■ **WHAT YOU NEED TO DO**
Each line in the records below, from the one that contains "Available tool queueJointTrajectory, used" to the one that contains "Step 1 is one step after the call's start", should be reproduced exactly, the first and last included.

Records from a data collection:
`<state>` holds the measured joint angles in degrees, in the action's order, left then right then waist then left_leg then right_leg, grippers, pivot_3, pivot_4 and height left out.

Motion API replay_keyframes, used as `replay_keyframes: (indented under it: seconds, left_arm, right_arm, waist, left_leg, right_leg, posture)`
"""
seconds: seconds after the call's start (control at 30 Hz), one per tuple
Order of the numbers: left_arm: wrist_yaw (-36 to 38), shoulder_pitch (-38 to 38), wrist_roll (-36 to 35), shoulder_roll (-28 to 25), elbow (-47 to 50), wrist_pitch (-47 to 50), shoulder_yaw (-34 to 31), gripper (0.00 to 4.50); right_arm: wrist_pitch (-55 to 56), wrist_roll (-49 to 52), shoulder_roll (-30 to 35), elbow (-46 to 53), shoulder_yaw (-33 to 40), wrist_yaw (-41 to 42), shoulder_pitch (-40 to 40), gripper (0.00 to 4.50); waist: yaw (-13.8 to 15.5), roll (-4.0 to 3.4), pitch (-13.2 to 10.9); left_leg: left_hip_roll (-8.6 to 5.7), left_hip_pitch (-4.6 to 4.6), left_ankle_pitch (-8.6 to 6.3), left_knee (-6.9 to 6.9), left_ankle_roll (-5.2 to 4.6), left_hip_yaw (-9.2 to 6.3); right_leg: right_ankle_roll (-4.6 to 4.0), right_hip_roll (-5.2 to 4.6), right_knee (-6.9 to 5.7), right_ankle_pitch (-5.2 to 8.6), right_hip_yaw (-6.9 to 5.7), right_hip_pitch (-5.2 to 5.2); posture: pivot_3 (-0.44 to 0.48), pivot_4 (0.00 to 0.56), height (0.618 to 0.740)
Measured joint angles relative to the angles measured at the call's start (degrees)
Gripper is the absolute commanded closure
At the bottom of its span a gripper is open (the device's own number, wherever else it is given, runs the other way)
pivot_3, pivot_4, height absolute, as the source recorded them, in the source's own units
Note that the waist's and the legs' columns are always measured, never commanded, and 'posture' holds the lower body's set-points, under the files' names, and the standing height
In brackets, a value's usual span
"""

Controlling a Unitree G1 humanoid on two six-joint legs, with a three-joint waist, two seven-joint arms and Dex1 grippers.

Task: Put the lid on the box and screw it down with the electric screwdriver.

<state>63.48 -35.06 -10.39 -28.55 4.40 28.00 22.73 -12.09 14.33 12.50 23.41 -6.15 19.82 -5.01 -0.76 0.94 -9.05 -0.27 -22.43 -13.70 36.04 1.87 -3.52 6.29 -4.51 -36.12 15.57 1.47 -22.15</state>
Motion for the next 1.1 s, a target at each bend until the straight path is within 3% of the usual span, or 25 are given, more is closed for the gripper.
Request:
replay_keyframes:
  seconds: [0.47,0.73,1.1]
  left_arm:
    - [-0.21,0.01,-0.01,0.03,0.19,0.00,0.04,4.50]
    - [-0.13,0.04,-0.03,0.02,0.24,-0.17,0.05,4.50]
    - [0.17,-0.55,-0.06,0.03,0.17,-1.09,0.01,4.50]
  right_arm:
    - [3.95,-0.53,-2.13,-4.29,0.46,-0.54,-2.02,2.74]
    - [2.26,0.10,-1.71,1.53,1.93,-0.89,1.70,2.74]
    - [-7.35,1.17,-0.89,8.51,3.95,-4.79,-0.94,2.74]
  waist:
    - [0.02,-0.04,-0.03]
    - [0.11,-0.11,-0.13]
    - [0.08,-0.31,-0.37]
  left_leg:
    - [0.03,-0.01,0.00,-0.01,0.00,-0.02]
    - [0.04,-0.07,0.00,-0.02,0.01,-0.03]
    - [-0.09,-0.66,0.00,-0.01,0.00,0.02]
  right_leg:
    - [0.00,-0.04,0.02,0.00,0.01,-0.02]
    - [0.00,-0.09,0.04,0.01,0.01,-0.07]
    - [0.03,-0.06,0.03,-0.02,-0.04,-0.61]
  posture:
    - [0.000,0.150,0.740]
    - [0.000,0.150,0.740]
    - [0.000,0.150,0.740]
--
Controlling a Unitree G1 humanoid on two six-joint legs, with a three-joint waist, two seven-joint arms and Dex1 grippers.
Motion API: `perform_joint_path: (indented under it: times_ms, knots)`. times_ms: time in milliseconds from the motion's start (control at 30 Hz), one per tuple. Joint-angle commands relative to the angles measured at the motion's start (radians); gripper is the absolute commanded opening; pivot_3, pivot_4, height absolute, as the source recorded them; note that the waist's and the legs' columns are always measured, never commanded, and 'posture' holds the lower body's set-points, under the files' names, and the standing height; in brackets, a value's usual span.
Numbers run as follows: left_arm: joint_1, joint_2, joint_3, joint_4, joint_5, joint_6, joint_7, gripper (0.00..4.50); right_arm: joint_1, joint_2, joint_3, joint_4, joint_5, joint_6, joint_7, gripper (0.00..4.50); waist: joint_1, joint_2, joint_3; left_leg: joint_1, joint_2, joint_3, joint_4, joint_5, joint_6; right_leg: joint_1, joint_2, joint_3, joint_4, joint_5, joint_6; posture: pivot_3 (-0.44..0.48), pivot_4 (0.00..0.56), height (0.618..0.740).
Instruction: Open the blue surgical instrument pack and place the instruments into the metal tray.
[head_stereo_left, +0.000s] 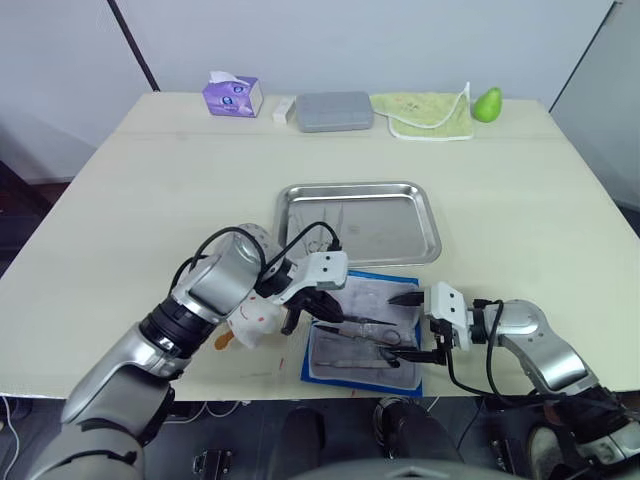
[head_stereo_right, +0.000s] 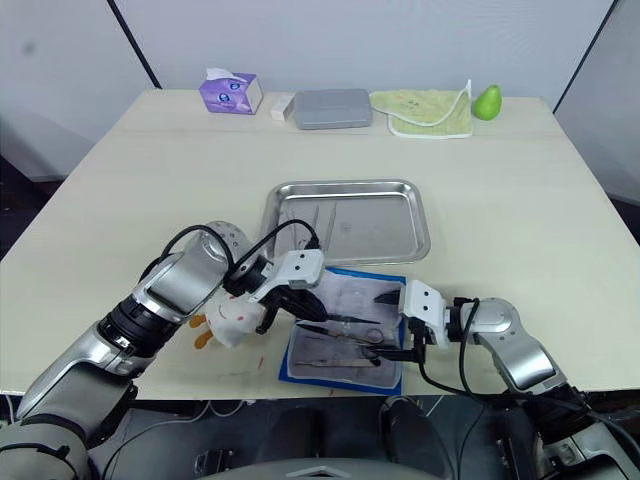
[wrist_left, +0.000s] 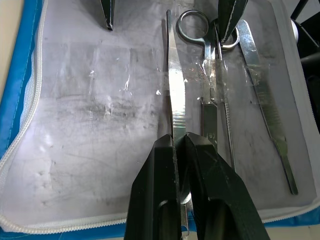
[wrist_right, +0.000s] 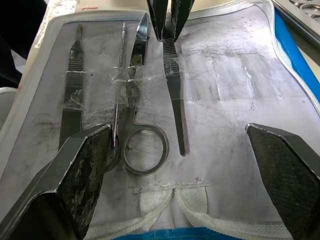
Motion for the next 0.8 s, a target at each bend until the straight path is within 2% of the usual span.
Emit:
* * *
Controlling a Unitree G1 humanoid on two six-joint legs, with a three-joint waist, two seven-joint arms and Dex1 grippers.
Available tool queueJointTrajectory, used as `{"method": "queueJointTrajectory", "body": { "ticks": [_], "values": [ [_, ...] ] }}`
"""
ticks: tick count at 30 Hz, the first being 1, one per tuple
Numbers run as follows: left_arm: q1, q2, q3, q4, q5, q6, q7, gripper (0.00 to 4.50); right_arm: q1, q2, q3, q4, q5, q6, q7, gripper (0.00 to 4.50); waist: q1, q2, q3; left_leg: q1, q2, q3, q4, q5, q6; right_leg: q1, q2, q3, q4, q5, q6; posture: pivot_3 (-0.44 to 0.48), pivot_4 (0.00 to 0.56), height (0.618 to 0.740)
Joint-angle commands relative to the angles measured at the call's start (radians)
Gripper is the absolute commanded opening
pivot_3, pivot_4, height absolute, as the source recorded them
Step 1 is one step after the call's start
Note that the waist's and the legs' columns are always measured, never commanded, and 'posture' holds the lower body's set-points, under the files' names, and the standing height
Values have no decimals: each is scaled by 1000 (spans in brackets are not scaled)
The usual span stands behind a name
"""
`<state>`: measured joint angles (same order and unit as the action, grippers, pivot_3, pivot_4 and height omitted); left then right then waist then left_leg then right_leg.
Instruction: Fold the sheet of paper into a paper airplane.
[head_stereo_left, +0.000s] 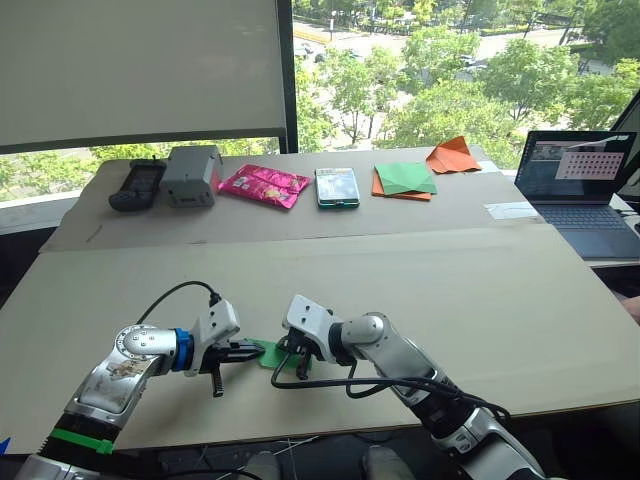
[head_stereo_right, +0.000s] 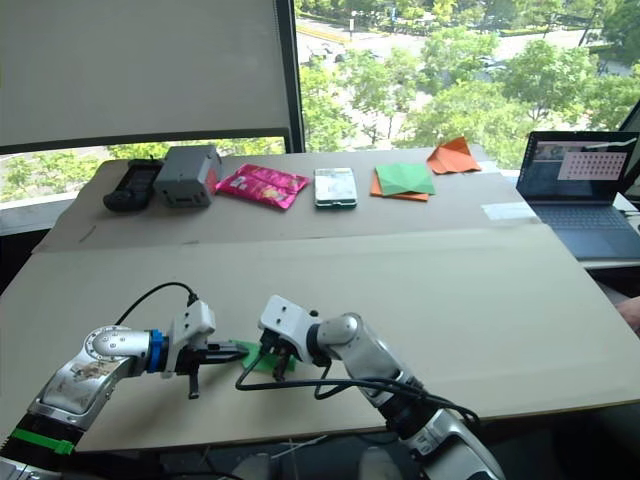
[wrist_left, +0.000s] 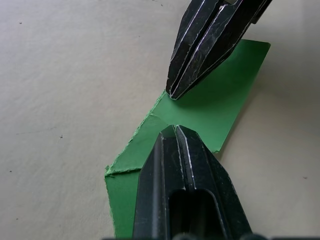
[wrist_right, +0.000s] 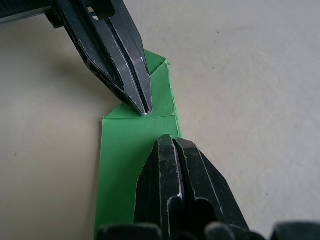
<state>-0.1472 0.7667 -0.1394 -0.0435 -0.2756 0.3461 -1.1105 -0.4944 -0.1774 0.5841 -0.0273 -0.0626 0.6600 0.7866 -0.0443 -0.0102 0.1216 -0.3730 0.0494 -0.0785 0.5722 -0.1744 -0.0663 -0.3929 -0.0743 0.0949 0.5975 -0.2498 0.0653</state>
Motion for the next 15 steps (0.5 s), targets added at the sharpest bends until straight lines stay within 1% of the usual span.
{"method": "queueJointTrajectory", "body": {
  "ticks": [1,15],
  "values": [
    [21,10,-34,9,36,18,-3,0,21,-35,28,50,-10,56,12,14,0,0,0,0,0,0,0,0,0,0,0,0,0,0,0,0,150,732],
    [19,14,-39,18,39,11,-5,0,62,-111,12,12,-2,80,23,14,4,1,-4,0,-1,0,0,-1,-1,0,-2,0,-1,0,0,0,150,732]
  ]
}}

■ **EXERCISE RESULT**
Available tool queueJointTrajectory, used as `{"method": "queueJointTrajectory", "body": { "ticks": [_], "values": [ [_, ...] ] }}`
"""
ticks: tick count at 30 Hz, the first being 1, one per tuple
Numbers run as follows: left_arm: q1, q2, q3, q4, q5, q6, q7, gripper (0.00 to 4.50); right_arm: q1, q2, q3, q4, q5, q6, q7, gripper (0.00 to 4.50); waist: q1, q2, q3; left_leg: q1, q2, q3, q4, q5, q6; right_leg: q1, q2, q3, q4, q5, q6; posture: pivot_3 (-0.44 to 0.48), pivot_4 (0.00 to 0.56), height (0.618 to 0.740)
Joint-angle commands relative to the angles measured at the call's start (radians)
Gripper is the absolute commanded opening
pivot_3, pivot_4, height absolute, as the source recorded them
Step 1 is one step after the call's start

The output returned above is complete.